According to the WSJ, the tour includes a stop at 80 Second Ave., where Joe “The Boss” Masseria was almost assassinated in 1922.

("Lansky," the story continues, "was instrumental in a more successful 1931 assassination attempt of Mr. Masseria on behalf of Lansky associate Lucky Luciano.")

Grandson Meyer Lansky II, who was interviewed for the eight-part miniseries, also revealed that his grandfather had never discussed his underworld past.

“Every time I’d touch on that, he’d steer it away from that. He’d never get into things like what he did.”
Lansky II, Meyer's grandson.

It wasn't until Walter Cronkite mentioned him on the CBS Evening News that Lansky II got an inkling of who his grandfather was. (The coverage had to do with Lansky trying to get off a plane in Argentina, only to be ordered to get back on.)

“That’s when I started to learn what he was about,” his grandson remembered. “I thought he was a restaurant owner.”

Lansky II grew up in Tacoma, Washington. His father, Meyer Lansky's son, had been an Air Force pilot. The grandson found a career in the gaming industry as a casino employee, with "his famous name apparently opening more doors than it closed," the WSJ wrote.

“When I went to get a gaming card,” so he could work as a Las Vegas croupier, “they wondered what was going on: ‘You’re the grandson?’ But they were pretty cool about it.”

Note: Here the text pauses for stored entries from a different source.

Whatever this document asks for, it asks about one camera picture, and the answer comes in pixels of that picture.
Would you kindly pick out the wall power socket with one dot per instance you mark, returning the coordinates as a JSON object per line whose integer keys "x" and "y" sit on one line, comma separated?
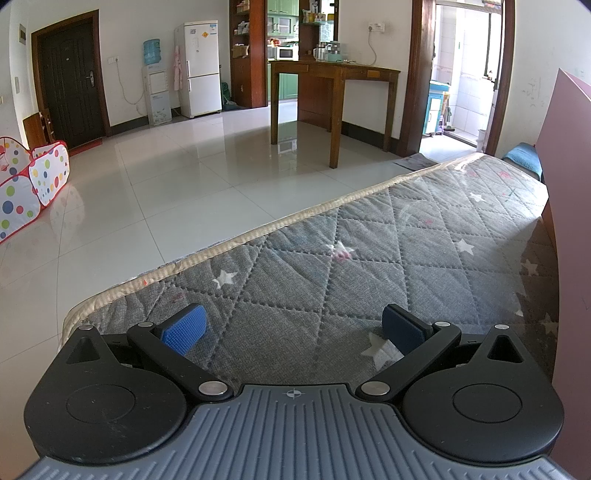
{"x": 376, "y": 26}

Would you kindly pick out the grey door mat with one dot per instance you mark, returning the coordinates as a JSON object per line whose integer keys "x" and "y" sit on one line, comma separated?
{"x": 415, "y": 163}

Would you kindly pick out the dark entrance door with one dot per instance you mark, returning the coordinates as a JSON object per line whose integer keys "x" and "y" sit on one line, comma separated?
{"x": 69, "y": 83}

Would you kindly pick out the white refrigerator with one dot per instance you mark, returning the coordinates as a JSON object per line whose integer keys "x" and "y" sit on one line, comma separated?
{"x": 199, "y": 69}

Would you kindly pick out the blue balcony cabinet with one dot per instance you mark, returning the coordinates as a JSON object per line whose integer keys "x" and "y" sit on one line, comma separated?
{"x": 438, "y": 108}

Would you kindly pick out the grey quilted star table cover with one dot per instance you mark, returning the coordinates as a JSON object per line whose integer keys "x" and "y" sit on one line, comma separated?
{"x": 369, "y": 240}

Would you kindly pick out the brown wooden table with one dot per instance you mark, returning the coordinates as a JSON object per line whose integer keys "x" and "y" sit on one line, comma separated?
{"x": 332, "y": 74}

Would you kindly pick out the blue padded stool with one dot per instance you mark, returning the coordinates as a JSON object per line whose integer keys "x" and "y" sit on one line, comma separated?
{"x": 524, "y": 157}

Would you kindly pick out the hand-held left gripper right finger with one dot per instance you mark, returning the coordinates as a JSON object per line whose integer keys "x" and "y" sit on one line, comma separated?
{"x": 402, "y": 330}

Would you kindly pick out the wooden shelf cabinet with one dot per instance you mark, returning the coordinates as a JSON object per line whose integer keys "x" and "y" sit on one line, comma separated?
{"x": 242, "y": 55}

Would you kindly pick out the pink hanging cloth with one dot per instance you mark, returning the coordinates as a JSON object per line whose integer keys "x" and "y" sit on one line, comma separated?
{"x": 178, "y": 69}

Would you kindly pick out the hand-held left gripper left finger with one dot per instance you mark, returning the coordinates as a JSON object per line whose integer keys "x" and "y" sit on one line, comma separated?
{"x": 184, "y": 328}

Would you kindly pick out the wooden door frame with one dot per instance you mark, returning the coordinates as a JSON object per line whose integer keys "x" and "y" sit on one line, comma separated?
{"x": 418, "y": 78}

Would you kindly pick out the white microwave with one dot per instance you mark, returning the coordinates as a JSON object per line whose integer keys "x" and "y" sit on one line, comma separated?
{"x": 286, "y": 53}

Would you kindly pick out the green kitchen cabinets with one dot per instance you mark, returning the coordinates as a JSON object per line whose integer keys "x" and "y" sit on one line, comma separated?
{"x": 284, "y": 27}

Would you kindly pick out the pink cardboard box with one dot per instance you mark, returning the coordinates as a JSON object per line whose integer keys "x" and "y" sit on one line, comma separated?
{"x": 570, "y": 161}

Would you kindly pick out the kettle set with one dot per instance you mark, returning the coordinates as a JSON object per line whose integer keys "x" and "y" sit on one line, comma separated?
{"x": 330, "y": 51}

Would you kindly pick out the polka dot play tent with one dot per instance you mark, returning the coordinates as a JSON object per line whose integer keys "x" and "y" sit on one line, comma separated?
{"x": 32, "y": 184}

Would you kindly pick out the white water dispenser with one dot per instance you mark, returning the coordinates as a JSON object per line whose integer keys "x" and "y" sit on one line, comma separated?
{"x": 157, "y": 87}

As for AMC's "The Making of the Mob," an interesting story caught our eye. It seems one journalist has been doing a little bit of fact-checking regarding the Mafia's history.

Keertana Sastry writes:

The first episode ends with Lucky planning to kill Masseria and lead his own gang, but the history books tell a more complicated story. Supposedly, at this point Masseria and another alleged mob boss, Salvatore Maranzano, started a war between alleged mob bosses and families in New York, which was famously called the Castellammarese War. By the time it ended in 1931, Maranzano was killed by men some believed to have been hired by Luciano, though that has never been proven. Masseria was also killed by hitmen who were never officially identified, though rumors linked them to Luciano and other associates. 

The miniseries premiered Monday night on AMC.

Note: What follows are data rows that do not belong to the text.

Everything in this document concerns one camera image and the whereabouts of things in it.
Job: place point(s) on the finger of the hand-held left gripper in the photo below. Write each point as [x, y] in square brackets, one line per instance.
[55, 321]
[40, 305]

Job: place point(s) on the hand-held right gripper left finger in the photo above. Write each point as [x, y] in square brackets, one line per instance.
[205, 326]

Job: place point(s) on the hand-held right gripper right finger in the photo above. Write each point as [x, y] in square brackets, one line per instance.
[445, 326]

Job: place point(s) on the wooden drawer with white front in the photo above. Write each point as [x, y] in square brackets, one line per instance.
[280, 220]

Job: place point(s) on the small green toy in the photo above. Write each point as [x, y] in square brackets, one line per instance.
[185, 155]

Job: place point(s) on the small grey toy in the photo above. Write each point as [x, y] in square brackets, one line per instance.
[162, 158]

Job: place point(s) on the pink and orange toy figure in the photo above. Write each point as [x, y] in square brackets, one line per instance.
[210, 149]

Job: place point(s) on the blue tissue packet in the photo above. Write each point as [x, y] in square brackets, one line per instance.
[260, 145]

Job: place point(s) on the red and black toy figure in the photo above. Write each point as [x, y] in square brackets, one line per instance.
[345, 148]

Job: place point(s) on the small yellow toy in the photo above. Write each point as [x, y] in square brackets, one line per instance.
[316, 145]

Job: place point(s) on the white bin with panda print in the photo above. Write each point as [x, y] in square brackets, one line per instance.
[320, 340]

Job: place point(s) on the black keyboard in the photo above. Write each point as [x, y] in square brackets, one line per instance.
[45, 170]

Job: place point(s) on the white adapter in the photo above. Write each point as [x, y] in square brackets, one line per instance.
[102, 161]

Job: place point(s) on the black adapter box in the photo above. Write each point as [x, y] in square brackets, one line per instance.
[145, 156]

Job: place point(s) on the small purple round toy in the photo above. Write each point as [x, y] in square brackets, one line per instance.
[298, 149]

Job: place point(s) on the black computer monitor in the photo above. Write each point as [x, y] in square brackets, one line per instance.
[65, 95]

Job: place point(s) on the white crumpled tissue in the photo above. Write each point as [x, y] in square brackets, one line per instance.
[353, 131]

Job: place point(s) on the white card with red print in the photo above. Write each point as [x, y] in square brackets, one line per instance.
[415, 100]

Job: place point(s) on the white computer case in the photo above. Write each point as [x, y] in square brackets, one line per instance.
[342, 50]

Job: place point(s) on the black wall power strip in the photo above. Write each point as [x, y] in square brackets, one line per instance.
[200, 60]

PS, As an astute reader points out below in a comment the show is not passing muster even among mainstream press.

As NJ.com reported of the AMC miniseries kick-off episode:

It's a hybrid of dramatic reenactments, archival footage, narration (provided by Ray Liotta) and interviews with historians, descendants of the gangsters, former mobsters, and such noted Mafia scholars as Vincent Pastore, Joe Mantegna and Chazz Palminteri. By the same token, I fully expect Chris Pratt to offer his thoughts on paleobiology for the next NatGeo dinosaur special.

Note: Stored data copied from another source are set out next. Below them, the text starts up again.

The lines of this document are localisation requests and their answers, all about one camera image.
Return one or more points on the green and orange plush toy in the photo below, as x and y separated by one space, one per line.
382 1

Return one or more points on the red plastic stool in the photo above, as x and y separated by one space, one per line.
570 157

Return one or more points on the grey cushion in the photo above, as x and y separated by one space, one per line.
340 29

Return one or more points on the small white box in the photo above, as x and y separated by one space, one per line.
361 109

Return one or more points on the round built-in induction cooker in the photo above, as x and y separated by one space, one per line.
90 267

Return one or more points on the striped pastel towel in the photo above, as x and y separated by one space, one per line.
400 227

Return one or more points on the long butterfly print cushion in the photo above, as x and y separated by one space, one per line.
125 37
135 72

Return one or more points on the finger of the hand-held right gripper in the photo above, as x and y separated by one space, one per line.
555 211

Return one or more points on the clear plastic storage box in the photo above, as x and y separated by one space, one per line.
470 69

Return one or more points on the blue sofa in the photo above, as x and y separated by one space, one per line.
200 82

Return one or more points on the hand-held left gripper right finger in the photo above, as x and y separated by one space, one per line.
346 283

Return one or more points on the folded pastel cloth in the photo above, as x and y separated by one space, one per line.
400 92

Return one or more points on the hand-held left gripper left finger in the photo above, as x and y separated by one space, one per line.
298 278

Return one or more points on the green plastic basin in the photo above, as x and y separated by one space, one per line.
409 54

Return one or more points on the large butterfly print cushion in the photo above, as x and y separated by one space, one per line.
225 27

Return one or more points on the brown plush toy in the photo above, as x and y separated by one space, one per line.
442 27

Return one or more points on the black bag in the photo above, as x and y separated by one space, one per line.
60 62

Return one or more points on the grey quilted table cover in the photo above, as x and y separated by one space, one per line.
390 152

It's a strategy that could work with less familiar material, but the the dramatic recreations in "The Making of the Mob" come off as a budget-minded "Boardwalk Empire" (both productions mine the same period). Because of the episodic nature of the reenactments, and abetted by merely competent acting and bland writing, they fail to gain momentum. This lack of urgency in the production is ironically heightened by a heavy-handed percussive score that never lets up.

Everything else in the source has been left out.